Authors:Ramin Nakhli, Amirali Darbandsari, Hossein Farahani, Ali Bashashati

Cell identification within the H&E slides is an essential prerequisite that can pave the way towards further pathology analyses including tissue classification, cancer grading, and phenotype prediction. However, performing such a task using deep learning techniques requires a large cell-level annotated dataset. Although previous studies have investigated the performance of contrastive self-supervised methods in tissue classification, the utility of this class of algorithms in cell identification and clustering is still unknown. In this work, we investigated the utility of Self-Supervised Learning (SSL) in cell clustering by proposing the Contrastive Cell Representation Learning (CCRL) model. Through comprehensive comparisons, we show that this model can outperform all currently available cell clustering models by a large margin across two datasets from different tissue types.

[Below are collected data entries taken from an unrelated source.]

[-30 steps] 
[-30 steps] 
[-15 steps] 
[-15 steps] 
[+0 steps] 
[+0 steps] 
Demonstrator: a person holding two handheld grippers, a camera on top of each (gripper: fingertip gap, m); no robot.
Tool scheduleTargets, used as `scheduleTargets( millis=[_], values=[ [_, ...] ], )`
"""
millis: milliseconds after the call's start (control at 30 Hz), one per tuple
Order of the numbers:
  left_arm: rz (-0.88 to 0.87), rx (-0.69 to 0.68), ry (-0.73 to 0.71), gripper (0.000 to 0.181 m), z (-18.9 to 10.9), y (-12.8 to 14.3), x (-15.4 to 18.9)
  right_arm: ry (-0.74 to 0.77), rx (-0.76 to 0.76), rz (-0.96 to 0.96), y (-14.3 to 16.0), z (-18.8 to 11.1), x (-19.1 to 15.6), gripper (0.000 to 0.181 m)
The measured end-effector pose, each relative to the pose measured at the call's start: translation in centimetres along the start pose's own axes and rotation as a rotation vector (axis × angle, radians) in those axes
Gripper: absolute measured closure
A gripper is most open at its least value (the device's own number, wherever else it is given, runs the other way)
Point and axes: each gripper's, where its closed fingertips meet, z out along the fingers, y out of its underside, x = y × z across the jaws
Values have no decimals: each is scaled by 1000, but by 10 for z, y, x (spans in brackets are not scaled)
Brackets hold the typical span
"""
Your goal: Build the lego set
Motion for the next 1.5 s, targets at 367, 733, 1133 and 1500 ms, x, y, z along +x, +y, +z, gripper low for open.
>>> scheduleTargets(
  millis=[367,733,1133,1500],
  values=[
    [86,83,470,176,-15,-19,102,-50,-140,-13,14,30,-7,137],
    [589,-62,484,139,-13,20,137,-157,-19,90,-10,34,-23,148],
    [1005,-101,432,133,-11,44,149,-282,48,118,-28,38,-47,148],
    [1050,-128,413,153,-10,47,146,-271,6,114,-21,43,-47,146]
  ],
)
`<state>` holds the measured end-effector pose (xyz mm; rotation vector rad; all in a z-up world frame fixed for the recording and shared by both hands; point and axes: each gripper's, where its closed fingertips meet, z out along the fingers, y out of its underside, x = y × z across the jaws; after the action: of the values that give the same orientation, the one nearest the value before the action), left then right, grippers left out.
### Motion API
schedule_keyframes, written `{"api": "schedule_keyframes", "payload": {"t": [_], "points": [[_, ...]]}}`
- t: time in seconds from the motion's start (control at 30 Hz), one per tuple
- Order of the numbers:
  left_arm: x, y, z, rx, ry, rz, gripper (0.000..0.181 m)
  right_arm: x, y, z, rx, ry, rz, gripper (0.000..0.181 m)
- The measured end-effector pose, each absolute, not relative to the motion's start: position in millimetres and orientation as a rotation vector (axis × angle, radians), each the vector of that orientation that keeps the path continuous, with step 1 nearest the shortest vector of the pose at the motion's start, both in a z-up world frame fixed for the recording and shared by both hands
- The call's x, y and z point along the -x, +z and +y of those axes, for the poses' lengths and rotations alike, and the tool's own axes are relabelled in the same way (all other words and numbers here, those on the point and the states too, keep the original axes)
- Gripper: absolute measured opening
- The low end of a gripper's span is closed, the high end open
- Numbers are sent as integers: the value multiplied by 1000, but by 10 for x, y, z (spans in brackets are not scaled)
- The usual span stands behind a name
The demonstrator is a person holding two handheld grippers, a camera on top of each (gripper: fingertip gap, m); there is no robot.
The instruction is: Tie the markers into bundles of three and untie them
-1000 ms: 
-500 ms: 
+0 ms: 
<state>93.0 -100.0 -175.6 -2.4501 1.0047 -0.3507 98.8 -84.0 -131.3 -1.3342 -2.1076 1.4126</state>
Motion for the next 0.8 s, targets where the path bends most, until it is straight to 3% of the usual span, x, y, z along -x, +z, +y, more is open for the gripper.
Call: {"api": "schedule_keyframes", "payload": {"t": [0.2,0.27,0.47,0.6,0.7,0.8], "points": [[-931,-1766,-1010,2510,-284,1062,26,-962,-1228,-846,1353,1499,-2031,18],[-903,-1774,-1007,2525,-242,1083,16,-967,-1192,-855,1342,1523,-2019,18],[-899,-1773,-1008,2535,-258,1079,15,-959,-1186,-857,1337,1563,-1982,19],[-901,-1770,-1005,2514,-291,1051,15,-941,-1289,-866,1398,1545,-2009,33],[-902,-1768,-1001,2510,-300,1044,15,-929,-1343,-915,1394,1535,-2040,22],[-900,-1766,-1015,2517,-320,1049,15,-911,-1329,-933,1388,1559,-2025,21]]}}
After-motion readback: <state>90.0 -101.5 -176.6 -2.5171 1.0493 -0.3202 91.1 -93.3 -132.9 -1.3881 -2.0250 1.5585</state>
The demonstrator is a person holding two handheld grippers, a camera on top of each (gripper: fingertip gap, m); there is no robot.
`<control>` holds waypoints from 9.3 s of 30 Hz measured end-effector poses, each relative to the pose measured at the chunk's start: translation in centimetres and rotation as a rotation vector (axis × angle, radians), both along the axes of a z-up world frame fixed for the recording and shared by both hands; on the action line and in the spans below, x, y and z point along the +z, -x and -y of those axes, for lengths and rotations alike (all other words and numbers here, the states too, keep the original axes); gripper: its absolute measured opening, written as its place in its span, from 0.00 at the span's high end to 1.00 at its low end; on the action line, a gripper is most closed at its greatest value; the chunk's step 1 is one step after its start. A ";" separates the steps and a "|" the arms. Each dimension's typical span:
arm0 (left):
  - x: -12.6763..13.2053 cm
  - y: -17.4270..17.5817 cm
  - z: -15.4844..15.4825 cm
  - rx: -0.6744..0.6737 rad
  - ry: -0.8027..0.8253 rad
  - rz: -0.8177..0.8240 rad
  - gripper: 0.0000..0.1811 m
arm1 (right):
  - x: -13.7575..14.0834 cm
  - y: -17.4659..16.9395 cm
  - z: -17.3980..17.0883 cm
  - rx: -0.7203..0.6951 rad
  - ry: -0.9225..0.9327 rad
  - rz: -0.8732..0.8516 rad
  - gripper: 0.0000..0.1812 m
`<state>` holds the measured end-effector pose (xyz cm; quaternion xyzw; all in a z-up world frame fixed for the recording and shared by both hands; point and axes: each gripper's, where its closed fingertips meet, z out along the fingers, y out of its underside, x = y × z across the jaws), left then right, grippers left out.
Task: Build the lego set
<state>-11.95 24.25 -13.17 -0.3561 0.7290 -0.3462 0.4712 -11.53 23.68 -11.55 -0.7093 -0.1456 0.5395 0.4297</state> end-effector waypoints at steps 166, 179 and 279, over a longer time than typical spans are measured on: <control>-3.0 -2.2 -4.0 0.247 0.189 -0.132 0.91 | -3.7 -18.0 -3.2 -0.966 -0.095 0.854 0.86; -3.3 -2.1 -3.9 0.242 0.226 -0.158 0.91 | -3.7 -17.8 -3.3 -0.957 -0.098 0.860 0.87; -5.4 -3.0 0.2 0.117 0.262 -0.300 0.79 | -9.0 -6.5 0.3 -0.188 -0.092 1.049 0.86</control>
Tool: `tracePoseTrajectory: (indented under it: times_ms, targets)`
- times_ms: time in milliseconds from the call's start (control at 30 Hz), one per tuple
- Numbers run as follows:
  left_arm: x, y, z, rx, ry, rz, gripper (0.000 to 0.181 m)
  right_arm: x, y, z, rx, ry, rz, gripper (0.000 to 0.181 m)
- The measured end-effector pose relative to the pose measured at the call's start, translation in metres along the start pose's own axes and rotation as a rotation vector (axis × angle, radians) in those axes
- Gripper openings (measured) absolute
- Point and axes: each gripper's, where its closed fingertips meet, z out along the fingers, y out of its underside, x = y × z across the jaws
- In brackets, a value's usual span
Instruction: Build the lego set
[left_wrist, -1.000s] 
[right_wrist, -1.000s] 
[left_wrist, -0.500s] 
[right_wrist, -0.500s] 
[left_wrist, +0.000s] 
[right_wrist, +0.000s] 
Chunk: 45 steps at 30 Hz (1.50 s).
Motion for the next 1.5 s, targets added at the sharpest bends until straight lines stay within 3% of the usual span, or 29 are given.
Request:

More interestingly, the results show that our proposed model worked well with a few number of cell categories while the utility of SSL models has been mainly shown in the context of natural image datasets with large numbers of classes (e.g., ImageNet). The unsupervised representation learning approach proposed in this research eliminates the time-consuming step of data annotation in cell classification tasks, which enables us to train our model on a much larger dataset compared to previous methods. Therefore, considering the promising outcome, this approach can open a new avenue to automatic cell representation learning.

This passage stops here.